■ **ACTIVITY**:
Output the full listing below exactly as it reads, and skip anything that is a picture.
(PROVIDED MATERIAL begins)
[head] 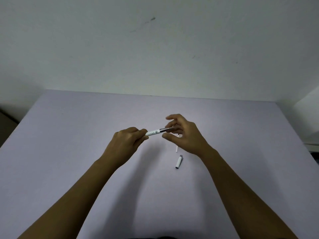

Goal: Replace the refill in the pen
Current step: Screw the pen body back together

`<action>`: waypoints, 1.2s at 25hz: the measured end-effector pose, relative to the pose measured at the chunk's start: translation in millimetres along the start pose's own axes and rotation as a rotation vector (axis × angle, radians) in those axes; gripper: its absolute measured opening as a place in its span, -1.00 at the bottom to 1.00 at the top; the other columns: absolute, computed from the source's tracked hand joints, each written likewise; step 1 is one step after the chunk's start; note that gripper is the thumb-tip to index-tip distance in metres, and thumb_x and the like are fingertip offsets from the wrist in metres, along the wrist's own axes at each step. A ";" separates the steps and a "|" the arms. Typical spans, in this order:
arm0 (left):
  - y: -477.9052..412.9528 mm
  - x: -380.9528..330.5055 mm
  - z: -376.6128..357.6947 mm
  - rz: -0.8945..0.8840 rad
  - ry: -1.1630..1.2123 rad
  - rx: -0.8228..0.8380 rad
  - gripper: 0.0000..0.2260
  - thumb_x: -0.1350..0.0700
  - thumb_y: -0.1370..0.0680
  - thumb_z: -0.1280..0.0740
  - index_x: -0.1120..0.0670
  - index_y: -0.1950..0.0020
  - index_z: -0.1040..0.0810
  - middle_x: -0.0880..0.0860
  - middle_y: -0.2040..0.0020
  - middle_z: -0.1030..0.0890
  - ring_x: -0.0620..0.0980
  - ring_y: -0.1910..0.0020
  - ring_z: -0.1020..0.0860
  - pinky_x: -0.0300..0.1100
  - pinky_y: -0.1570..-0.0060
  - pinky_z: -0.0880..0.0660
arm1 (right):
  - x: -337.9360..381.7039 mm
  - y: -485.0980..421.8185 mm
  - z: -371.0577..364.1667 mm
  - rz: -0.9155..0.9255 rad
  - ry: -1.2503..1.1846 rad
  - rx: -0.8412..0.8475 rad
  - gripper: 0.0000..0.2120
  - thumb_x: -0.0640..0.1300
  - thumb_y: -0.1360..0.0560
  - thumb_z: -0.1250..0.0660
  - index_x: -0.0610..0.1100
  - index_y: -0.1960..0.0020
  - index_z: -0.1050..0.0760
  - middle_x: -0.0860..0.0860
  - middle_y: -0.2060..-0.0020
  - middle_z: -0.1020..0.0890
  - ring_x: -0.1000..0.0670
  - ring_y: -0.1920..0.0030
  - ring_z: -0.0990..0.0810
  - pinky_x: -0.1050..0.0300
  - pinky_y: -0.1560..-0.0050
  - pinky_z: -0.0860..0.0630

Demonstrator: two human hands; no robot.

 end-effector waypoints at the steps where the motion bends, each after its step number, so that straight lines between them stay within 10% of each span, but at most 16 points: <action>1: 0.0 -0.5 -0.3 0.002 -0.001 0.000 -0.65 -0.06 -0.53 -0.08 0.09 0.07 -0.58 0.05 0.41 -0.48 0.09 0.48 -0.42 -0.16 0.53 -0.32 | -0.2 -0.1 0.5 0.026 0.022 0.014 -0.79 -0.12 -0.41 -0.44 -0.04 -0.03 -0.51 0.05 0.17 -0.64 0.14 0.12 -0.64 0.30 0.00 -0.56; 30: -1.2 -6.6 -3.3 -0.017 -0.007 -0.001 -0.67 -0.05 -0.53 -0.09 0.09 0.08 -0.58 0.04 0.40 -0.50 0.08 0.47 -0.44 -0.17 0.52 -0.31 | -4.9 -1.0 1.3 0.127 0.150 -0.045 -0.91 -0.11 -0.47 -0.37 -0.10 0.07 -0.60 0.11 0.24 -0.63 0.18 0.19 -0.59 0.39 0.10 -0.44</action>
Point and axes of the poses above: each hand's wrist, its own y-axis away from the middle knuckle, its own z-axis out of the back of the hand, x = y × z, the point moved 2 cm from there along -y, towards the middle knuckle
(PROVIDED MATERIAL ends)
■ **RESPONSE BELOW**:
[head] 

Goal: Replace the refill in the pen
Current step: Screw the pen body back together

`<action>`: waypoints, 1.2s at 25hz: the measured end-effector pose, relative to the pose measured at the chunk's start: translation in millimetres along the start pose's own axes and rotation as a rotation vector (axis × angle, radians) in those axes; gripper: its absolute measured opening as a place in its span, -1.00 at the bottom to 1.00 at the top; the other columns: absolute, computed from the source's tracked hand joints, each written likewise; step 1 is one step after the chunk's start; note that gripper is the thumb-tip to index-tip distance in metres, and thumb_x and the like are fingertip offsets from the wrist in metres, along the wrist's own axes at each step. A ";" separates the steps and a "|" the arms. Typical spans, in this order:
arm0 (left):
  - y: -477.9052..412.9528 mm
  - x: -380.9528..330.5055 mm
  - z: -376.6128..357.6947 mm
  - rz: -0.8945..0.8840 rad
  - ry: -1.1630..1.2123 rad
  - rx: -0.8228..0.8380 rad
  - gripper: 0.0000..0.2260
  - thumb_x: -0.1350..0.0700
  - thumb_y: -0.1370..0.0680
  - thumb_z: -0.1280..0.0740
  - index_x: -0.1120..0.0670
  - index_y: -0.1950..0.0020
  - index_z: -0.1040..0.0810
  - middle_x: -0.0880..0.0860
  - middle_y: -0.2040..0.0020
  - middle_z: -0.1030..0.0890
  - ring_x: -0.0620..0.0980
  - ring_y: -0.1910..0.0020
  - ring_z: -0.1020..0.0860
  - pinky_x: -0.0300..0.1100
  - pinky_y: -0.1570..-0.0060
  - pinky_z: -0.0880..0.0660
arm1 (right):
  - x: -337.9360..381.7039 mm
  - y: -485.0980..421.8185 mm
  - z: -371.0577..364.1667 mm
  - rz: -0.9155..0.9255 rad
  - ry: -1.2503..1.1846 rad
  - rx: -0.8412..0.8475 rad
  - gripper: 0.0000..0.2120
  - thumb_x: -0.0640..0.1300
  - thumb_y: -0.1360..0.0560
  - thumb_z: -0.1250..0.0660
  - index_x: -0.0610..0.1100
  - index_y: -0.1960..0.0020
  - index_z: -0.1050..0.0760
  - middle_x: -0.0860..0.0860
  - middle_y: -0.2060..-0.0020
  - middle_z: -0.1020..0.0890
  - ring_x: -0.1000..0.0670
  - ring_y: -0.1920..0.0030
  - ring_z: -0.0990..0.0810
  - pinky_x: -0.1050..0.0300
  - pinky_y: -0.1560..-0.0050
  - pinky_z: -0.0860..0.0630

Demonstrator: two human hands; no robot.

 end-effector waypoints at the steps where the motion bends, each after its step number, so that straight lines between them stay within 10% of each span, but at most 16 points: <action>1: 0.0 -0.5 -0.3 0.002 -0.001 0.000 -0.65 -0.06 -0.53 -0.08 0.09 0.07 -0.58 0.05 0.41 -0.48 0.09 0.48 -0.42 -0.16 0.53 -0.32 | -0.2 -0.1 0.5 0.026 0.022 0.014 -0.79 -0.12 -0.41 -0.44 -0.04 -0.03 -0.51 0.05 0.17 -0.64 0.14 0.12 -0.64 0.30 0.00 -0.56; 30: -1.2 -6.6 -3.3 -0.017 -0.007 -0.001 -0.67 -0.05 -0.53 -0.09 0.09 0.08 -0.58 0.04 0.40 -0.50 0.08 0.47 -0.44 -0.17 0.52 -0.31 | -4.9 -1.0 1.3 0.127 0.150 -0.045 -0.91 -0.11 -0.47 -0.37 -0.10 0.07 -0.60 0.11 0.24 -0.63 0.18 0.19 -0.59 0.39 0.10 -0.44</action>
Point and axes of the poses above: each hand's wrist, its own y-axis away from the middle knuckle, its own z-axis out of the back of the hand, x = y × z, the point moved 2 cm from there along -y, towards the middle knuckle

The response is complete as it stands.